--- Material for this task ---

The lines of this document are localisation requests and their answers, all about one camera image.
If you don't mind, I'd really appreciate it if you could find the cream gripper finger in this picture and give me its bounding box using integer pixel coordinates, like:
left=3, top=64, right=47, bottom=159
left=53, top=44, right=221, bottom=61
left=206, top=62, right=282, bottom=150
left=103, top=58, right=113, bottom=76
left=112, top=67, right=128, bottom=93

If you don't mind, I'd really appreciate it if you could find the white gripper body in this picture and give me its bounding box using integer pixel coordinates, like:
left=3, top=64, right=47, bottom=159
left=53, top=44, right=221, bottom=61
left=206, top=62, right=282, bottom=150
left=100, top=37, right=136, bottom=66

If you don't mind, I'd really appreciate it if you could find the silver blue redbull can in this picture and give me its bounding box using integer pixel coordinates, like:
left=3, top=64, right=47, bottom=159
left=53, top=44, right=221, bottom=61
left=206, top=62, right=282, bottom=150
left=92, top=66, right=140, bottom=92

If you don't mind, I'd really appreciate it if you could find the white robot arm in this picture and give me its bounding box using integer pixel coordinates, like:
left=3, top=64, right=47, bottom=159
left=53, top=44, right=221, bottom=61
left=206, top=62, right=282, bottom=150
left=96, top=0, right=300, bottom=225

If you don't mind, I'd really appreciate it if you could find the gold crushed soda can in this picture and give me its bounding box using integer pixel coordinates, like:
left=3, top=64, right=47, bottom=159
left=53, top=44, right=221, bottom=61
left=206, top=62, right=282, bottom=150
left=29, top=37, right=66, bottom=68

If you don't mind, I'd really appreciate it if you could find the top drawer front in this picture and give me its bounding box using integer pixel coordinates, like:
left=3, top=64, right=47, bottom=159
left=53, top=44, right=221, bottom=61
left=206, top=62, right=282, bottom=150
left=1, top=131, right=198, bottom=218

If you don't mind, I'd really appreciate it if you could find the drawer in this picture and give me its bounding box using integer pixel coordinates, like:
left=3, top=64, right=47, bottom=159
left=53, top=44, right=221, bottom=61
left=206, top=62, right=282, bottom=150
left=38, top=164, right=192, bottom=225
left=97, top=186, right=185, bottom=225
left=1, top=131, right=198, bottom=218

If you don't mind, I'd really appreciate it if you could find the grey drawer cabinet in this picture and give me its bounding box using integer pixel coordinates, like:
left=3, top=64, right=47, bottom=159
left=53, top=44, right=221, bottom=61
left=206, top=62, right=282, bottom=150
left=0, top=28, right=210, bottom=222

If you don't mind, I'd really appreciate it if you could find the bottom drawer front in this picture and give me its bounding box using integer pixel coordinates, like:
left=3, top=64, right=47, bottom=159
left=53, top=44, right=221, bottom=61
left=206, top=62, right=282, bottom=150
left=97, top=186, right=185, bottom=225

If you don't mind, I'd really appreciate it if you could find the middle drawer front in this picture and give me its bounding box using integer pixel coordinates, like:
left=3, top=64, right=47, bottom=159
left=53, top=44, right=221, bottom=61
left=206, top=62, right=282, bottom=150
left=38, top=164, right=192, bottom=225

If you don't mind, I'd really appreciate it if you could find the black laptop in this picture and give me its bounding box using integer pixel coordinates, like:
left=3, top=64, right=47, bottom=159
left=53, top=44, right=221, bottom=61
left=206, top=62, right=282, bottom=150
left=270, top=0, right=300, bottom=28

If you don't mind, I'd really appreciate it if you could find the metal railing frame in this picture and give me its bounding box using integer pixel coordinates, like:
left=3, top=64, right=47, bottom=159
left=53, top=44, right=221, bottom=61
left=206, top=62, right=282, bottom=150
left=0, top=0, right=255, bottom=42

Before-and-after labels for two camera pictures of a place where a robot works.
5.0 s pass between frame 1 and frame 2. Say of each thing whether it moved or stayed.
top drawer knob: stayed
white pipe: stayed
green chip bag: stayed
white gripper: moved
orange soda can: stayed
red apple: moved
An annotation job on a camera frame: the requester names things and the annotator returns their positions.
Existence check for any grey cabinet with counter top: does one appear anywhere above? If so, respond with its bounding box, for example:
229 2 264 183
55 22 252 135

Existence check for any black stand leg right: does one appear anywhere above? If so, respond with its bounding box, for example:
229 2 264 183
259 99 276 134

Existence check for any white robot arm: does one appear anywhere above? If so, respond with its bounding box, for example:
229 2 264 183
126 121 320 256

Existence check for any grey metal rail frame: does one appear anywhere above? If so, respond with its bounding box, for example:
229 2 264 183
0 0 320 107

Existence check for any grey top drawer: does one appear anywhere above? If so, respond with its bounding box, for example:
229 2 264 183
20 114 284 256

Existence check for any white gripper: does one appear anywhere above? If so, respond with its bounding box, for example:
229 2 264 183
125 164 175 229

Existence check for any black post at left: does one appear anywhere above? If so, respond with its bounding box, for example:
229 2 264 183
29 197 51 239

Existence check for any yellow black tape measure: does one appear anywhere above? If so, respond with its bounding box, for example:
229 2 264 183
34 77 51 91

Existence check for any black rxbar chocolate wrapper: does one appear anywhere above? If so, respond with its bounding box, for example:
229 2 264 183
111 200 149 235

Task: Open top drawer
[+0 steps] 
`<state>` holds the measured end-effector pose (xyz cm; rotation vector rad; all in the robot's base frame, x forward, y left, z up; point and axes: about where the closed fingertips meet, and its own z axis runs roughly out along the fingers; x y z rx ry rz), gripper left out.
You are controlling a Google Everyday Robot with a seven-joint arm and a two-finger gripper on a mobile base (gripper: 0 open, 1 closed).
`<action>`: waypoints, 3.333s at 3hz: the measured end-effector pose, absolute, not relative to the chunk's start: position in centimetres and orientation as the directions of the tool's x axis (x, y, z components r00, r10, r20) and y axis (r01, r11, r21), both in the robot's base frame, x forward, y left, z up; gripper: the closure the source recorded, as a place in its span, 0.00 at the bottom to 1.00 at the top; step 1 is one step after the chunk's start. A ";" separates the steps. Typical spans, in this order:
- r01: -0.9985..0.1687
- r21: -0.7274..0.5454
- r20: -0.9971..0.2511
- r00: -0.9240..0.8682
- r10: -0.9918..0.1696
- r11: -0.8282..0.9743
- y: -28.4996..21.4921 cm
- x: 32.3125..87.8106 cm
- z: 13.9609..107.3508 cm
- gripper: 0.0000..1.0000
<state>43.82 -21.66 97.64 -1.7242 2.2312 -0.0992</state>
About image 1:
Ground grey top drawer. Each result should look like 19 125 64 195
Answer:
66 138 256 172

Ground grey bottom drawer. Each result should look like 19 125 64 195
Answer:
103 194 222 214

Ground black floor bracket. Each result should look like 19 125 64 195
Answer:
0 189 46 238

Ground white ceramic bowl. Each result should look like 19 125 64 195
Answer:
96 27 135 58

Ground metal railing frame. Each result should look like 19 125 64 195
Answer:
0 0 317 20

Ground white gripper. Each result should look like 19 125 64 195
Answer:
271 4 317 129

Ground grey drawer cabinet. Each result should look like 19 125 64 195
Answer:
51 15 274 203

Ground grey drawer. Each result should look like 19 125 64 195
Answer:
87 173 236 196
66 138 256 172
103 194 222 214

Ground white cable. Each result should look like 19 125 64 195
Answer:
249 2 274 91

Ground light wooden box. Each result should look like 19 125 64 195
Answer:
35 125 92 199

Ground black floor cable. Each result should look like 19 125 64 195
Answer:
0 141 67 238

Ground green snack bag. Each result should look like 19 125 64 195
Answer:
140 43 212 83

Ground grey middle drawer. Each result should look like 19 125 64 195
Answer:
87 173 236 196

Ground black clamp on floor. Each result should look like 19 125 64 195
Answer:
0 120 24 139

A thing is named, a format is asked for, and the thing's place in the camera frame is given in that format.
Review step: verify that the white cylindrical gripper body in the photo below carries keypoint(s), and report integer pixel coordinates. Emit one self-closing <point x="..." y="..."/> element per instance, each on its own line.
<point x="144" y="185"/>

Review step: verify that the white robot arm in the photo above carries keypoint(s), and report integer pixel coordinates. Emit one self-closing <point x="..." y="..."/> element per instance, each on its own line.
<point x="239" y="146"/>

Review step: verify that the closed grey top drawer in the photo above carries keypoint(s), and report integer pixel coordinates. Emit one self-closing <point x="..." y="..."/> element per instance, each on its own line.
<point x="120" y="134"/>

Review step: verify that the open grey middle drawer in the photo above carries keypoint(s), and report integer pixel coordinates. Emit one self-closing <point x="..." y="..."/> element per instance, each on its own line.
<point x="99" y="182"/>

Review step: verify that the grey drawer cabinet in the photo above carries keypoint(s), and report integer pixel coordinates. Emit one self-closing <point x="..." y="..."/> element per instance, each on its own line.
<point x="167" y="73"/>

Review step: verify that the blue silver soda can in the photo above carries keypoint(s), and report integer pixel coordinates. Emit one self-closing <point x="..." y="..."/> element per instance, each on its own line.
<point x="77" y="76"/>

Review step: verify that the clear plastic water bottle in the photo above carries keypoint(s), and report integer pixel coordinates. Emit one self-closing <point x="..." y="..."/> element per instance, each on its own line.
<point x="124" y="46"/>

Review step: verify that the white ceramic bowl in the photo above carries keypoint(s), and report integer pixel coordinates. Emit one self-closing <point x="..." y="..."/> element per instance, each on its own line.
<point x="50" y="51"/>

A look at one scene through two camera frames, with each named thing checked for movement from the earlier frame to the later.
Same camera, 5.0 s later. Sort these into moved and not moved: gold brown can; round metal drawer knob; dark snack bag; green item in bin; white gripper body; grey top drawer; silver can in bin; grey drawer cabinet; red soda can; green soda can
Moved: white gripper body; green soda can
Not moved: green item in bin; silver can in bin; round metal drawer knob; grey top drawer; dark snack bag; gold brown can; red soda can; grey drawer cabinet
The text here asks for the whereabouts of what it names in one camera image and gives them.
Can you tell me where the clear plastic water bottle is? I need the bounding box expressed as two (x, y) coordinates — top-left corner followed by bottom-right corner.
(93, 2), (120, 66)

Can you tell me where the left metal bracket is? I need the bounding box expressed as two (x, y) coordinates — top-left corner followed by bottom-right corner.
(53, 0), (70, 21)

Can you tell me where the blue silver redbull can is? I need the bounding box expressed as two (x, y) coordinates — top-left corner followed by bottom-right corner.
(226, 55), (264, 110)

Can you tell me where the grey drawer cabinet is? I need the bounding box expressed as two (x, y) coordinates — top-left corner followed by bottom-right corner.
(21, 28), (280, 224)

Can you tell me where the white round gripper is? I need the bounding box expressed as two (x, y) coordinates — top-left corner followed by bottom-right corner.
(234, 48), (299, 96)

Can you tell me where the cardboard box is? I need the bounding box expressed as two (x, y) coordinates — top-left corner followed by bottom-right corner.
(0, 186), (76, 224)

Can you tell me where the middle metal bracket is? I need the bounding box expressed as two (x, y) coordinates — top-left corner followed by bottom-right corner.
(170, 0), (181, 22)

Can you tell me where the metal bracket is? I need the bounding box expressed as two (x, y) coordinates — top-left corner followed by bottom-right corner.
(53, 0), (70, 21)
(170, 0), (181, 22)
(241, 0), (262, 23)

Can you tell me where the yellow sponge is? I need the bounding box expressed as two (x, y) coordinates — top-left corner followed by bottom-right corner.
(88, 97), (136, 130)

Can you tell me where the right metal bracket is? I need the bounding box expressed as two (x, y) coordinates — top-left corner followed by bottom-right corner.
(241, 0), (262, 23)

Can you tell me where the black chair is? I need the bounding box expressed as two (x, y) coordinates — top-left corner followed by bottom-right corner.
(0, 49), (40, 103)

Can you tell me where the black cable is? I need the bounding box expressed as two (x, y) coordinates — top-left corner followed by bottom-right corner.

--- Aim of the exercise ---
Taking the line with "find the bottom" as the first and the line with "An annotation job" as the last, retype that stretch of the data above exactly, with no other lines.

--- Worked solution ---
If you don't mind, I'd really appreciate it if you could find the bottom drawer front in this picture and give me its bounding box using integer pixel coordinates, like:
left=3, top=64, right=47, bottom=159
left=53, top=44, right=221, bottom=61
left=206, top=62, right=282, bottom=150
left=97, top=186, right=185, bottom=225

If you don't mind, I'd really appreciate it if you could find the middle drawer front in this picture and give me its bounding box using integer pixel coordinates, like:
left=3, top=64, right=47, bottom=159
left=53, top=44, right=221, bottom=61
left=206, top=62, right=282, bottom=150
left=38, top=164, right=192, bottom=225

If you don't mind, I'd really appreciate it if you could find the black laptop in this picture and give me its bounding box using integer pixel coordinates, like:
left=3, top=64, right=47, bottom=159
left=53, top=44, right=221, bottom=61
left=206, top=62, right=282, bottom=150
left=270, top=0, right=300, bottom=28

If you don't mind, I'd really appreciate it if you could find the metal railing frame in this picture and give me its bounding box using integer pixel coordinates, like:
left=3, top=64, right=47, bottom=159
left=53, top=44, right=221, bottom=61
left=206, top=62, right=282, bottom=150
left=0, top=0, right=255, bottom=42

Before-and-after labels for two camera pictures of a place where a robot works.
5.0 s pass between frame 1 and frame 2. Say of each thing whether it moved or stayed.
top drawer knob: stayed
white pipe: stayed
green chip bag: stayed
white gripper: moved
orange soda can: stayed
red apple: moved
An annotation job on a camera frame: the requester names things and the annotator returns their positions.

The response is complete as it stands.